Items from a dataset:
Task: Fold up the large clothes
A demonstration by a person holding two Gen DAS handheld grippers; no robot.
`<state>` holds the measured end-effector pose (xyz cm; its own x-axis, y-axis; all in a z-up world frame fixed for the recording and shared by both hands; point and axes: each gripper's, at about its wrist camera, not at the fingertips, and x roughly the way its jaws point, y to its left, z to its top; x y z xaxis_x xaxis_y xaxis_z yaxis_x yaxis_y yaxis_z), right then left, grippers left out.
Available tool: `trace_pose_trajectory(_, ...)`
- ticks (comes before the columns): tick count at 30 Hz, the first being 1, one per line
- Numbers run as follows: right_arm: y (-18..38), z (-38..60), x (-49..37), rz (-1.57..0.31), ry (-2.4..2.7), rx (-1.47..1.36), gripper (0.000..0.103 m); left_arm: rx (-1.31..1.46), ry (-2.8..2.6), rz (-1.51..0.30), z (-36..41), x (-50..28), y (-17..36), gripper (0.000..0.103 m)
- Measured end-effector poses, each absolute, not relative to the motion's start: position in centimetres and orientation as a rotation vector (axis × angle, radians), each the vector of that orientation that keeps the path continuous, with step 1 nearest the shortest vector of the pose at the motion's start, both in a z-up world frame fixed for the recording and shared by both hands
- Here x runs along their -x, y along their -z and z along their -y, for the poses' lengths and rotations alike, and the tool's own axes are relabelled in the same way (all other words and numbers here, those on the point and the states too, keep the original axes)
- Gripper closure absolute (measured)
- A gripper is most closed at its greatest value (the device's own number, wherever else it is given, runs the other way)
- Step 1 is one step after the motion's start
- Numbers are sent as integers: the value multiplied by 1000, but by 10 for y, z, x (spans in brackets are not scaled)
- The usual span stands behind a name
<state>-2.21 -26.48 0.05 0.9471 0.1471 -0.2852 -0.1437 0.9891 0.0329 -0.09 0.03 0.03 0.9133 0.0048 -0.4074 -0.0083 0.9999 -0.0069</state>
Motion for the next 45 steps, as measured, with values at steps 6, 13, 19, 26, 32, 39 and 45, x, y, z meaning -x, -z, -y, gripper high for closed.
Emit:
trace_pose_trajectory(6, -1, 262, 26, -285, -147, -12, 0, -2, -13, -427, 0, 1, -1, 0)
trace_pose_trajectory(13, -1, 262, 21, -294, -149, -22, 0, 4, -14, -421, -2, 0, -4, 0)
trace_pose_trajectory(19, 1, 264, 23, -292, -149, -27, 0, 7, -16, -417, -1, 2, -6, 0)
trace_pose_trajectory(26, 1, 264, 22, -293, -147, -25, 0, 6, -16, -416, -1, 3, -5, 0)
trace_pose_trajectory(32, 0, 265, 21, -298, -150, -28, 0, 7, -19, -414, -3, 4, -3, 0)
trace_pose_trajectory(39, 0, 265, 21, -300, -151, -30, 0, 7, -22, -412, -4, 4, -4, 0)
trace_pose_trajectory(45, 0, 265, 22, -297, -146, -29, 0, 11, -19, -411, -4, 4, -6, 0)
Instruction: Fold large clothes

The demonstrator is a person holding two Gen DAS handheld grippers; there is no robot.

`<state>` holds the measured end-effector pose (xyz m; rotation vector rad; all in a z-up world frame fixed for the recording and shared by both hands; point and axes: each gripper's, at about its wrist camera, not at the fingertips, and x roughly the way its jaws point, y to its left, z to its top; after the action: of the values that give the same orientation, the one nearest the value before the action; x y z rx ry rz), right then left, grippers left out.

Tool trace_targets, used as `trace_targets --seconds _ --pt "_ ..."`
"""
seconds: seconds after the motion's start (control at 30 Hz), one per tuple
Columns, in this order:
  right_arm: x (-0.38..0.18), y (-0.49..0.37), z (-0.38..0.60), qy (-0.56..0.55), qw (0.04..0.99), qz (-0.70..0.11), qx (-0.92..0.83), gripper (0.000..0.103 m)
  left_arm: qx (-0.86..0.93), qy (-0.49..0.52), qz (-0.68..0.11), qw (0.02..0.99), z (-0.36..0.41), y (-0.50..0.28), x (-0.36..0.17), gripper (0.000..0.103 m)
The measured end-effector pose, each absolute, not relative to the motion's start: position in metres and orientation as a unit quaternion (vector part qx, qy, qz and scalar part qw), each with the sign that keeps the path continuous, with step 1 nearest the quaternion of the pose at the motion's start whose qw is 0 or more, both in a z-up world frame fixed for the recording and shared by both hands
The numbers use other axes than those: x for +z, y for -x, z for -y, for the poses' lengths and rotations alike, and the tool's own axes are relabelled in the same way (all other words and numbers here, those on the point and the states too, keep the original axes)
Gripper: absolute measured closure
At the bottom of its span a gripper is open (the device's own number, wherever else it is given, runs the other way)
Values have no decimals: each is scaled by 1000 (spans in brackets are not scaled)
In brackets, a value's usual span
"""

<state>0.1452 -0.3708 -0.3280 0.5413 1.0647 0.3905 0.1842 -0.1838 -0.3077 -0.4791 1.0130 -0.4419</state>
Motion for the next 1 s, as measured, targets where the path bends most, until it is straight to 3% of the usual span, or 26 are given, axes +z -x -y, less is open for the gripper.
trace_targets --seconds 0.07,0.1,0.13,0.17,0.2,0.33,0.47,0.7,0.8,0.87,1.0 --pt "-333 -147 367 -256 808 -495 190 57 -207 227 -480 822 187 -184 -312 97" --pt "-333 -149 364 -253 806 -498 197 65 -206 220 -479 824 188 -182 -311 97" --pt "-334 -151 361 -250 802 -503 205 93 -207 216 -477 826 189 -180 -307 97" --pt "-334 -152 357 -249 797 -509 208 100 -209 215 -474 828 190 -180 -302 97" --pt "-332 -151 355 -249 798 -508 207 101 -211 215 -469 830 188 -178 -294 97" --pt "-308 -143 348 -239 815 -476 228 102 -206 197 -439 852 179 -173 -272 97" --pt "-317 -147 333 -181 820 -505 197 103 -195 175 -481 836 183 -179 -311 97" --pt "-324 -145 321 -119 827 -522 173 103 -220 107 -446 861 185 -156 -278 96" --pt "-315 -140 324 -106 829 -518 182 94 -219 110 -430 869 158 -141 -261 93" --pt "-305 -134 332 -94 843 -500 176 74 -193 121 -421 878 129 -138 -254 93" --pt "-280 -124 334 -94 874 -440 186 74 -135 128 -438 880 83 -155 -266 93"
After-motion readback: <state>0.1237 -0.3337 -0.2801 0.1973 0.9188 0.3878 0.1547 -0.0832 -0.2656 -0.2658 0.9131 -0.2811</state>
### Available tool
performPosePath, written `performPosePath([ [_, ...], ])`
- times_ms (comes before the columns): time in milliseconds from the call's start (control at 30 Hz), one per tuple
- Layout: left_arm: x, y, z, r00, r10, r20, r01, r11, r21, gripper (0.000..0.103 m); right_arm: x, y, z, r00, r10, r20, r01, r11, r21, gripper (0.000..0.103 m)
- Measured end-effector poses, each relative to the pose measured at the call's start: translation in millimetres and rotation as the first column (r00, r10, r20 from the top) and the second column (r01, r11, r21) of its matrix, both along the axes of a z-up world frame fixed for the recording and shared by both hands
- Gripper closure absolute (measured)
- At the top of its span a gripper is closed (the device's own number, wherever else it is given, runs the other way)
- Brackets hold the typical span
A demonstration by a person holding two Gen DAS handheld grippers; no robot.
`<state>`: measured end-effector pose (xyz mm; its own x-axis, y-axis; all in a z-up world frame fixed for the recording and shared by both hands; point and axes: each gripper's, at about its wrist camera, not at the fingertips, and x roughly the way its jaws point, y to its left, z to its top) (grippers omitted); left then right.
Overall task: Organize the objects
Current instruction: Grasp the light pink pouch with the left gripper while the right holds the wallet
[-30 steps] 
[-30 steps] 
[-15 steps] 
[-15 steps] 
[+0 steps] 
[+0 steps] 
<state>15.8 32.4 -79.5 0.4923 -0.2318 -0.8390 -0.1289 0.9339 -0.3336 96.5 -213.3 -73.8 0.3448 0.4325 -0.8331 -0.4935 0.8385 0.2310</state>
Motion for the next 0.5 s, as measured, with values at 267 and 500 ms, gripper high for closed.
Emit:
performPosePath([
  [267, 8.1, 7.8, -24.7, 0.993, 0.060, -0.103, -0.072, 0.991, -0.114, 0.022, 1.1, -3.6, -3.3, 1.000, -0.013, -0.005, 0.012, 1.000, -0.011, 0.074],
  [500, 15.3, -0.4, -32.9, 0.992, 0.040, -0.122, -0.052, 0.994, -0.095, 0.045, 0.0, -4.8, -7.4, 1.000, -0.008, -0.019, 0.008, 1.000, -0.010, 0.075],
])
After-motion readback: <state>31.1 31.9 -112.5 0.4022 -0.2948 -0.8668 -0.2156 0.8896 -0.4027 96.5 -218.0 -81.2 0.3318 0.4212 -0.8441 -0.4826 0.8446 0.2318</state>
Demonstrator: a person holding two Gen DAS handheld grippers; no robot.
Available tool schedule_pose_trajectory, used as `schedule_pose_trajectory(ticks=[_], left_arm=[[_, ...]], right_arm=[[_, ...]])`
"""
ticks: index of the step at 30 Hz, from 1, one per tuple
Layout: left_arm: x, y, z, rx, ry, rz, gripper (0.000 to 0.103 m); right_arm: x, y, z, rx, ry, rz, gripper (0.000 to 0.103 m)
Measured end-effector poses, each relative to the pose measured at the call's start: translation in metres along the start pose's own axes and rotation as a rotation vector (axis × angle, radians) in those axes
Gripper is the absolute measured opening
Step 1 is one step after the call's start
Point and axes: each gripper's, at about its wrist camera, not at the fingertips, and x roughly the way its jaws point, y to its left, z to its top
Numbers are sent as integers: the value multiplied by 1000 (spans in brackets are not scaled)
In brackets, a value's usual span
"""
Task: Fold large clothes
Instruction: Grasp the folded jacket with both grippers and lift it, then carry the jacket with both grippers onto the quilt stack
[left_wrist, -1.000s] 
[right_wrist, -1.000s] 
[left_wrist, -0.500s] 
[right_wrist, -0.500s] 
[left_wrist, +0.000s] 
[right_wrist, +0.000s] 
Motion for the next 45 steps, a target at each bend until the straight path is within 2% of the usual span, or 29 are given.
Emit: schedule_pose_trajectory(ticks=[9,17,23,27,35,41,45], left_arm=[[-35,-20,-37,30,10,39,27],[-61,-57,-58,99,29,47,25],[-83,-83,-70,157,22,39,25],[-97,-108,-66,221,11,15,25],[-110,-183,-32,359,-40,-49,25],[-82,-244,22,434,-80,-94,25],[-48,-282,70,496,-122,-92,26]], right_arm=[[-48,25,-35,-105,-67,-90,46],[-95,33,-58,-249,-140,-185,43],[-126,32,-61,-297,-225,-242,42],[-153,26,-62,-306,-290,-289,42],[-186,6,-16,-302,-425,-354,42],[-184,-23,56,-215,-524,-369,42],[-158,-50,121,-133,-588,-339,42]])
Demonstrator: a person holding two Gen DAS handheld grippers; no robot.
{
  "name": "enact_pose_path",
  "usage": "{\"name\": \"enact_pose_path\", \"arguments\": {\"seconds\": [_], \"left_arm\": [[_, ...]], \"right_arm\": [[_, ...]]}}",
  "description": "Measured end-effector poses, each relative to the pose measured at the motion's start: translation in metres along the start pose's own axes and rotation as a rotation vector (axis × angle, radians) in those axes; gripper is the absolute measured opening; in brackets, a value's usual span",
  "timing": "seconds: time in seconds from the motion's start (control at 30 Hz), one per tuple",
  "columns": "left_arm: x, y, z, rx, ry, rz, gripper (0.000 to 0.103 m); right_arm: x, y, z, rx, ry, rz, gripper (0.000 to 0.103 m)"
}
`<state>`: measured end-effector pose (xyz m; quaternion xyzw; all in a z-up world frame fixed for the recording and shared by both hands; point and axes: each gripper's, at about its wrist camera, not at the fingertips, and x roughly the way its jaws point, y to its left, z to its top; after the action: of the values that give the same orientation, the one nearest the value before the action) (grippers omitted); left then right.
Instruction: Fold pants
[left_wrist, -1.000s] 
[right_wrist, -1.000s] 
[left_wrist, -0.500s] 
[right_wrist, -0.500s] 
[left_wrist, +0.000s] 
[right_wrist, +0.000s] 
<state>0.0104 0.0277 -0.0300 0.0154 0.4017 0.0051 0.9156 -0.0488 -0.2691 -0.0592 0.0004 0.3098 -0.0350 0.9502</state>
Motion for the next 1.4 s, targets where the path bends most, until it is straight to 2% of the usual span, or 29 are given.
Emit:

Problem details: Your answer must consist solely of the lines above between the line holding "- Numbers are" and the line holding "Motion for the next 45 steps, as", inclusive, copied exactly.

Result of this exercise:
- Numbers are sent as integers: the value multiplied by 1000, but by 10 for y, z, x (spans in brackets are not scaled)
- The usual span stands behind a name
<state>-2.21 -26.48 0.05 0.9471 0.1471 -0.2852 -0.1437 0.9891 0.0329 -0.09 0.03 0.03 0.9133 0.0048 -0.4074 -0.0083 0.9999 -0.0069</state>
Motion for the next 45 steps, as measured, with values at steps 6, 13, 19, 26, 32, 39 and 45, x, y, z meaning -x, -z, -y, gripper high for closed.

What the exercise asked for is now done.